Epidermolysis bullosa blisters

And our final question Tania asks for advice on epidermolysis bullosa – I realise the mechanism is genetic but any tips on managing? EB is a terrible thing. It’s an issue of low shear deformation tolerance. So, I guess if you think about blister susceptibility on a continuum, you’ve got sort of blister prone people down this end and blister resistant people up this end. Yes, we can train the skin and cause it to adapt, structurally, to sort of shift us a bit up towards the more resistant end of the scale. But if you’re blister prone, that doesn’t tend to really get you right up to the end. You’ll get a little bit of a shift. But EB is further on back here. So if you think for a blister-prone, people and blister resistant people the continuum is here to here really, if we put EB into the equation although there’s a genetic reason for it, that continuum is their right down on the end of the continuum. And even within EB there are different levels of low shear deformation, tolerance and strength.

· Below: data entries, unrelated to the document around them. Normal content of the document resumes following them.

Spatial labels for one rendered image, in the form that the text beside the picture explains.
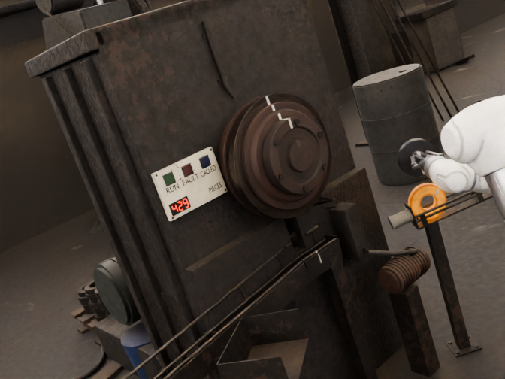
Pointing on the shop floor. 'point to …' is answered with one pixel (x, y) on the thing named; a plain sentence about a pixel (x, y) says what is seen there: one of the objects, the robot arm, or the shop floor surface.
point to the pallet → (90, 309)
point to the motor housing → (410, 309)
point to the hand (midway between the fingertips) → (415, 153)
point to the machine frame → (319, 290)
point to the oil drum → (396, 118)
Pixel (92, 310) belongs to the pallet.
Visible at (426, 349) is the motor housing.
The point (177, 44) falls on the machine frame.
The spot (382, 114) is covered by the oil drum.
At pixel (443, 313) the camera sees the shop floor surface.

But at the end of the day, it is to do with shear deformation tolerance, and all the same things apply. EB treatment or prevention generally revolves around absorbing shear and reducing pressure. So it’s all about wearing sort of wool-lined shoes, really soft materials. So we’re talking about reducing pressure. Lots of bandaging. So extra layers, so that reduces pressure. Things that reduce pressure or cushion, they tend to also undergo a bit of share in themselves as well. So we’re really doing these two things when or these are the stock standard EB recommended treatments.

However, I feel that EB could really broaden their horizons and look at these other things. Fair enough spreading shear load with taping might not work so much because you’ve got to get that tape off and that can cause skin damage in itself. Although, it’s going to depend on what level of EB you have. I know some people that get by with taping.

This is something we could be looking at. Bone movement drives shear deformation in the presence of high friction levels, which are to a degree, a given. So, I would be always, I mean every blister I see no matter whether you have EB or not, I’m always thinking about how that bone is moving and how it can reduce that abnormal bone movement. And we can also use these things. Lubricants – probably, I mean you’d need really frequent application, that’s a problem, with lubricant, they sort of wear away after a while. Engo patches can be great, especially at particularly at-risk sites on the foot.

It’s a little bit tricky because what you don’t want to do is reduce friction everywhere. But in the case of EB, it can actually work. So I have a few patients also that use ArmaSkin socks. ArmaSkin socks are a coefficient of friction strategy. They’re like a silicone-lined sock which forms the inner sock and then you put any sock on the outside.

And you kind of roll these socks on. You can’t pull them on such is the high coefficient of friction between the skin and the sock, which sounds counterproductive and counterintuitive. But the value of the ArmaSkin socks is that the interface formed by the outer of the ArmaSkin and then your athletic sock which is now the double sock interface, is much lower. So thereby it gives you reduced coefficient of friction at the sock interface for the whole foot. So ArmaSkin can work well there. You can also use a product called GlideWear Socks. GlideWear socks are also a coefficient of friction management strategy. They’re also a double sock strategy. They have two layers of very low friction between the sock-sock interface. And they’re a bit more like standard socks, but way more lower coefficient of friction. But they’re ones that you can just pull on rather than having to roll them on the ArmaSkin socks.

Wrapping up

Right, that’s all we have for today. I’ve gone two minutes over. That’s not too bad. If anyone has any questions, feel free to send me an email. We won’t be here next month for Office Hours. I’m going to Europe for a few weeks, well six weeks. And I’ll be back on board in August with Office Hours. We’ll be talking about when to lance blisters, how to do it, when not to do it, how not to do it and all that kind of thing. So, if you have any questions at all, please give me an email. I’m not leaving for another two weeks. So I’ll be here if you need me. Thanks everyone. Bye for now.